# 1st Tank Ever!



## LloydChristmas (Aug 29, 2011)

So, I am new to the forum and to the aquatic hobby world as a whole. I have never owned a fish, nor do I have any knowledge on the subject. My expertise is summed up by Finding Nemo. I have always wanted to own a tank, and have been fascinated with the concept since I was a kid. I never had the time or money to be able to undertake such an expensive hobby, but now that i've been working full time since I graduated college, I want to jump right into starting my own aquarium. My friend has a 45, 75, and 90 gallon tanks that he will give me for free. I obviously would love to do a 90 gallon SW tank, but think I might be getting ahead of myself. Are there any books, links, tips, threads that you (the AF community) might be able to send my way? Besides the tank what would I need? (I know thats vague, but I know nothing a/b skimmers, pumps, live rock, coral, what fish work well together etc..) Basically I need a crash course and the name of a great book. I am blown away by some of the tanks I have seen on this forum! 
Thanks for all the help in advance! :fish10:


----------



## foolintherain (Aug 6, 2011)

AC Tropical Fish & Aquarium

and especially

Free Tropical Fish E-book


----------



## LloydChristmas (Aug 29, 2011)

any other tips amigos?


----------



## pjones (Jun 5, 2011)

Complete Saltwater Aquarium Beginner Guide


----------



## Mrs.JayMay23 (Nov 5, 2010)

I'm actually learning about saltwater myself and I've been reading _Saltwater Aquariums for Dummies_. It has been really helpful in breaking it down into fairly simple terms so that you don't get hung up on a lot of the terminology.

Hope it helps.


----------



## beaslbob (May 29, 2009)

IMHO the single most important thing to do is to first establish thriving plant life then do the rest.

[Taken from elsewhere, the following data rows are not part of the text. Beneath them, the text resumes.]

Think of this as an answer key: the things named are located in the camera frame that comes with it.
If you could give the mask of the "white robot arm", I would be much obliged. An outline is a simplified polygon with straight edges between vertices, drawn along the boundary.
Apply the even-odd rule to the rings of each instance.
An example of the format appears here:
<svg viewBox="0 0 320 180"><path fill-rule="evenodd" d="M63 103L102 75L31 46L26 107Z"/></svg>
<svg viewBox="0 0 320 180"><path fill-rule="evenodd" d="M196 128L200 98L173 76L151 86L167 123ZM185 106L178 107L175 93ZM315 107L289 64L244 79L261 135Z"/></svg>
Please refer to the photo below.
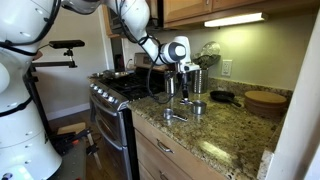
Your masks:
<svg viewBox="0 0 320 180"><path fill-rule="evenodd" d="M171 42L158 43L146 31L150 10L145 0L61 0L63 8L82 15L93 13L100 5L106 5L117 14L123 31L148 54L153 65L177 65L182 75L181 103L189 103L187 74L200 69L191 61L189 39L177 36Z"/></svg>

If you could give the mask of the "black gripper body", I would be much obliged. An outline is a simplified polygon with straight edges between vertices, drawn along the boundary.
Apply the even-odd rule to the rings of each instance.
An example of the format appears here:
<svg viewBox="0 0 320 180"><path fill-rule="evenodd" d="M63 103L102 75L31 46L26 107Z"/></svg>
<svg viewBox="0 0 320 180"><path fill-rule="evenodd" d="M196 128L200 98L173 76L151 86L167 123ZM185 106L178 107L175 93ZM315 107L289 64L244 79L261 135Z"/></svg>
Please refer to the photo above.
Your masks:
<svg viewBox="0 0 320 180"><path fill-rule="evenodd" d="M183 63L177 64L177 71L180 74L185 74L185 73L196 71L196 70L200 70L200 66L192 62L185 63L185 64Z"/></svg>

With FW that means true plants with ciculation systems, roots, and so on.


For saltwater that means macro algaes or even common algae grown on screens. Both in refugiums.


But either way if you follow that simple idea you will wind up with tanks that are not only heathier but also more stable and easier to maintain.


still just my .02


----------



## Mrs.JayMay23 (Nov 5, 2010)

Thanks for the link pjones! I will be using it too!


----------



## Steijn (Sep 2, 2011)

pjones said:


> Complete Saltwater Aquarium Beginner Guide


That's really a great site. I would second the recommendation!


----------